Thousands of Iowa Democrats have already cast their vote for a candidate who won’t be in the race on Election Day. That’s a frustrating situation to be in for many former Nate Boulton supporters. But there’s simply no option to change your vote after the county auditor has received your absentee ballot.
Many are now wondering if they’ll vote early again, criticizing the entire process and discouraging others from voting before Election Day. That’s an understandable feeling to have, but one that folks should reconsider before trying to turn too many people off to the process.
It’s important to remember that even with its potential shortcomings, Iowa’s early vote option opens up the ability to vote for tens of thousands of people who would otherwise not. It banks votes early of people who might have an emergency on Election Day or who just simply get unexpectedly too busy that day to make it to the polls. Obviously, the vote-by-mail method of absentee ballots helps people who would have no other way to vote. And Democrats utilize early vote efforts to turn out a significant amount of their base that is otherwise difficult to get to the polls.
Basically, turnout in Iowa would be noticeably lower if many people suddenly stopped voting early because they got afraid of last-minute surprises in every campaign. While the people who read Starting Line would likely find a way to vote on Election Day no matter what obstacles might come up, not everyone is so committed.

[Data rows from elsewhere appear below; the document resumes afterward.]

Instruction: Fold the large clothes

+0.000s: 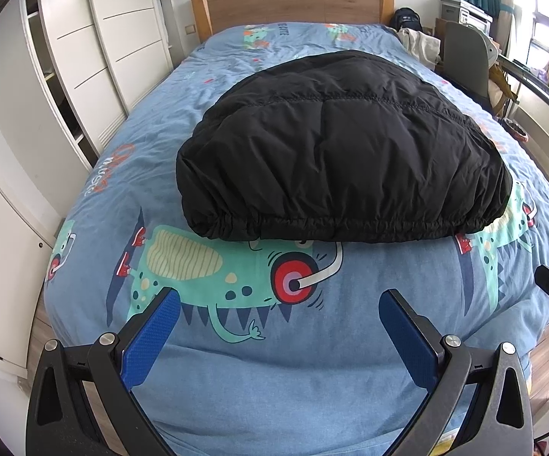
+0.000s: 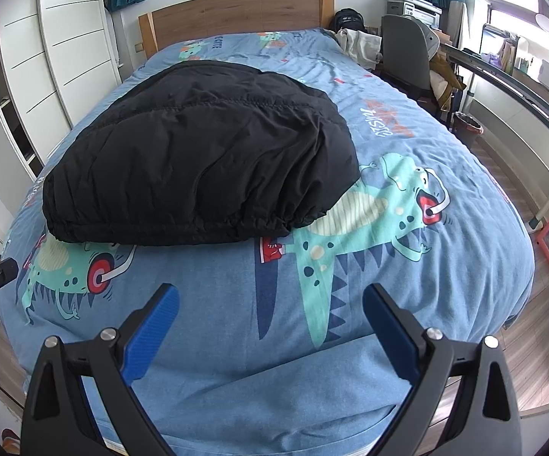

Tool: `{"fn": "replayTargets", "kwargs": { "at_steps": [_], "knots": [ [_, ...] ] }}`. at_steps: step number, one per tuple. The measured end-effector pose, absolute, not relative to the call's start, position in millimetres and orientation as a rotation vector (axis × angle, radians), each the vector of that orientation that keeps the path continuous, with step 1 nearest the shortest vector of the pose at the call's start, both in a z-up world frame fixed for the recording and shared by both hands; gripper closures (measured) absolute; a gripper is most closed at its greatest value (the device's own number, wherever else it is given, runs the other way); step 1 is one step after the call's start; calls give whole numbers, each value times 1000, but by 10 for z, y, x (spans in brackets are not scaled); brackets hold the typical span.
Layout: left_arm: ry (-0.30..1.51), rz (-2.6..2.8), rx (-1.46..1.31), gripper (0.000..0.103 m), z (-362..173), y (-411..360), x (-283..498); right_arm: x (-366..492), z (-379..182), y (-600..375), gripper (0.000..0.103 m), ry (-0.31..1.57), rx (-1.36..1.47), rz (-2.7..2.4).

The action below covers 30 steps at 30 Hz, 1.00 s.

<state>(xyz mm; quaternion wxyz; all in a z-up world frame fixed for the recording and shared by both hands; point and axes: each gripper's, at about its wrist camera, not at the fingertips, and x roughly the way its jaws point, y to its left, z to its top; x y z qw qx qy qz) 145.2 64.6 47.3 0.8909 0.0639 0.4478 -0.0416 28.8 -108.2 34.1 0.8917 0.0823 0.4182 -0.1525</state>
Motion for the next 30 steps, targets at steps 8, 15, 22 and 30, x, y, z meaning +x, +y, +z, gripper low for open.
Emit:
{"fn": "replayTargets", "kwargs": {
  "at_steps": [8, 15, 22, 30],
  "knots": [
    [936, -84, 123, 0, 461, 677, 1434, 292, 363, -1073, 5, 868, 167, -312],
    [936, -83, 122, 0, 452, 689, 1429, 281, 377, -1065, 5, 869, 166, -311],
    [942, -81, 117, 0, 435, 694, 1428, 281, 367, -1073, 5, 869, 166, -310],
    [943, -81, 117, 0, 425, 696, 1430, 278, 369, -1073, 5, 869, 165, -311]
  ]
}}
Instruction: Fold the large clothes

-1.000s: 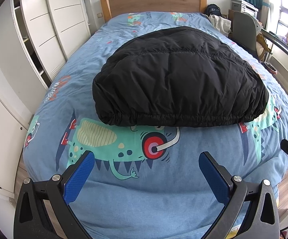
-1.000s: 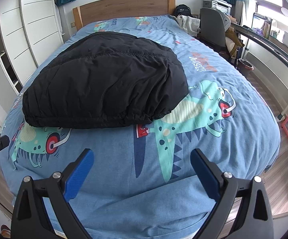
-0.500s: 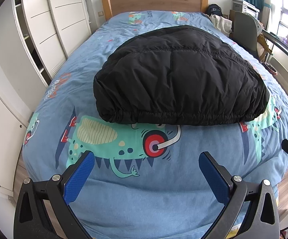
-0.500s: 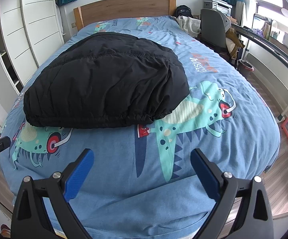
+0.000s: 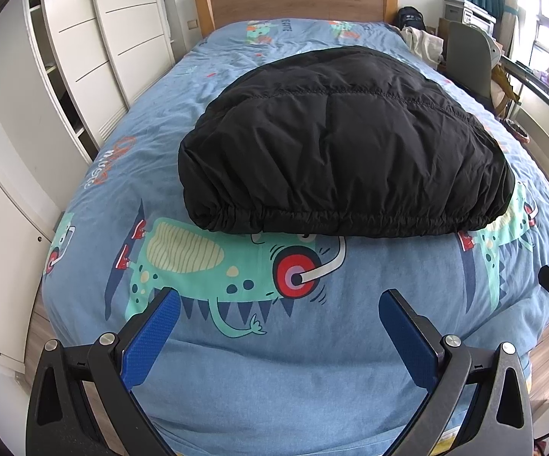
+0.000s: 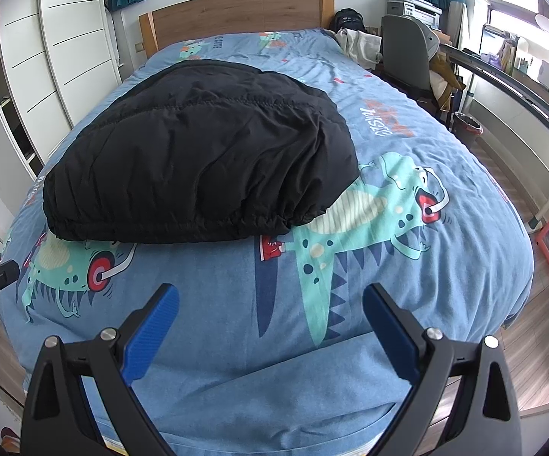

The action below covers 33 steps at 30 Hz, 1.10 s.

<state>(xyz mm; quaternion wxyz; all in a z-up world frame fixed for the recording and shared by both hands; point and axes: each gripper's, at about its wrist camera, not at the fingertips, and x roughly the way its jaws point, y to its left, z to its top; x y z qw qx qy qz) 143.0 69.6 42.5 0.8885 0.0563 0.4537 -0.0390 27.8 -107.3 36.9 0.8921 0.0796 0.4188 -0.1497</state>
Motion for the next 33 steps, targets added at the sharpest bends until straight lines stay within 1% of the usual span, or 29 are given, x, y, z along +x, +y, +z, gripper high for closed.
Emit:
{"fn": "replayTargets", "kwargs": {
  "at_steps": [33],
  "knots": [
    [944, -73, 117, 0, 414, 724, 1414, 264, 362, -1072, 5, 866, 156, -310]
  ]
}}
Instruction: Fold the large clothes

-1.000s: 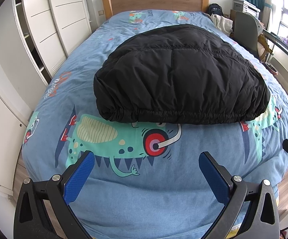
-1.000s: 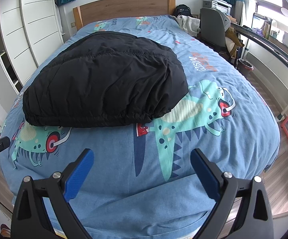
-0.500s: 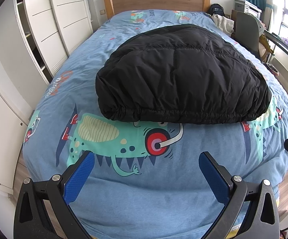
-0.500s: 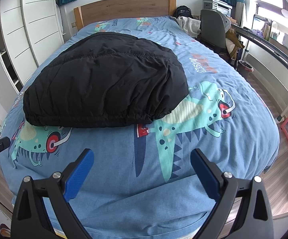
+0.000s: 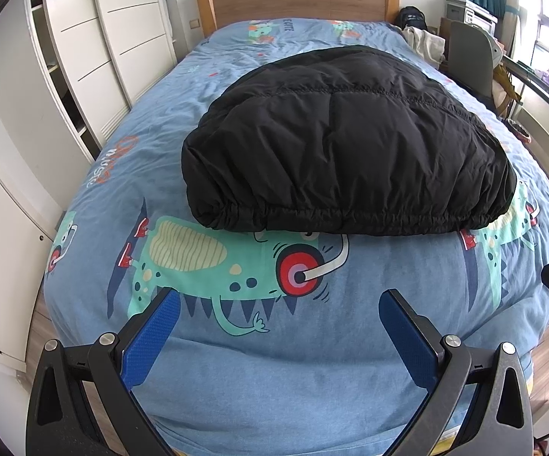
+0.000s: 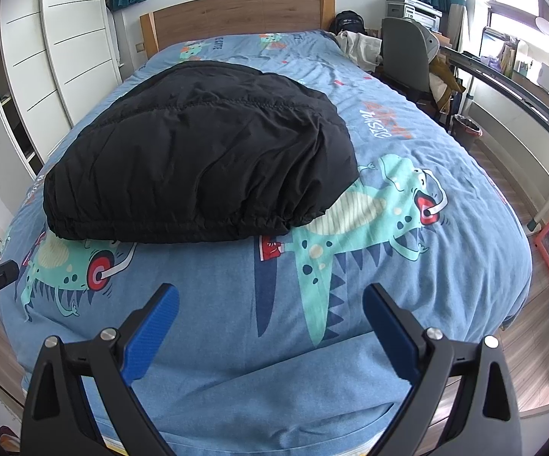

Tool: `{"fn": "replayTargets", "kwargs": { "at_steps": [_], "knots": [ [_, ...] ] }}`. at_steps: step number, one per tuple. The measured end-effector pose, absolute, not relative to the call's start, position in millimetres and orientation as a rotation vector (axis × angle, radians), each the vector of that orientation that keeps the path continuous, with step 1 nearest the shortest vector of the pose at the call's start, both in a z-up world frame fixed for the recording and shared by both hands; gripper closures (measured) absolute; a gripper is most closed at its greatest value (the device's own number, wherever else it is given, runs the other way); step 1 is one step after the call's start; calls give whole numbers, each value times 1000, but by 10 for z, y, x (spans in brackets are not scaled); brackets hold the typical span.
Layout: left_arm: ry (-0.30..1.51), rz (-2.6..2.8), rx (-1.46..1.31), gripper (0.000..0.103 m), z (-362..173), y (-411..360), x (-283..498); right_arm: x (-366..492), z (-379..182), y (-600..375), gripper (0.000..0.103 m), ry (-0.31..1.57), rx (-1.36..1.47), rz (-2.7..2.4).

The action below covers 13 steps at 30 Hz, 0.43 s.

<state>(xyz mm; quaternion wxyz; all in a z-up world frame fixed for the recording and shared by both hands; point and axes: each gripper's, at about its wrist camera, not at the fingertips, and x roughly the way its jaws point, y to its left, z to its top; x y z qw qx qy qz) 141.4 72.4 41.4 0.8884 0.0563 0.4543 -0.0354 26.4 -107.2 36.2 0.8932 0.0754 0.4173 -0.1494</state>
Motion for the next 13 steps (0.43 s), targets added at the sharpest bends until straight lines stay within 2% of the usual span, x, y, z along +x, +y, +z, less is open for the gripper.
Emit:
{"fn": "replayTargets", "kwargs": {
  "at_steps": [13],
  "knots": [
    [926, -55, 95, 0, 461, 793, 1316, 243, 513, -992, 5, 890, 117, -299]
  ]
}}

And while the Boulton situation was a shocking development for many and upended the race just two weeks from the primary, in my 15 years in Iowa politics I can’t remember anything similar to it that immediately reshaped the race during the early voting timeframe. Sure, there are always last-minute attack ads and smaller revelations, but nothing where a major candidate drops out after ballots are cast.
So, while this incident may have betrayed some people’s trust who had already cast a ballot, it’s still a very rare occurrence that is unlikely to happen again for some time. Basing too much of one’s opinion on early voting on this one event might not take in the bigger picture. And part of that bigger picture is this: if people start to lose faith in early voting in Iowa, you’d have a far larger number of Democrats who didn’t end up voting at all than the number of frustrated people who would have changed their vote due to a rare, last-minute reveal.
Still, if you yourself have decided to not vote early again, that’s fine. But I would simply suggest caution in criticizing the process publicly to too many other people.
Misconceptions about early voting are widespread, including the annoyingly persistent idea that the votes aren’t counted until after the election (they’re included in the election night total). Some people still believe that absentee ballots aren’t counted at all unless the vote is close (completely wrong).
You might easily scare people who really do need to vote early, including those who think they’ll get to the polls on Election Day, but never do. It’s easy to imagine how fear of last-minute “October Surprises” (or “May Surprise” in this case) could be the latest widespread rumor that hurts early vote efforts.
Most of those people who could get scared off would probably be Democrats who don’t always vote. That’s exactly the type of people the party can’t afford to accidentally miss the vote this November and not turn out.
So, do what you want with your own vote, just be mindful of what conceptions – or misconceptions – that might get spread in the aftermath of this week’s events.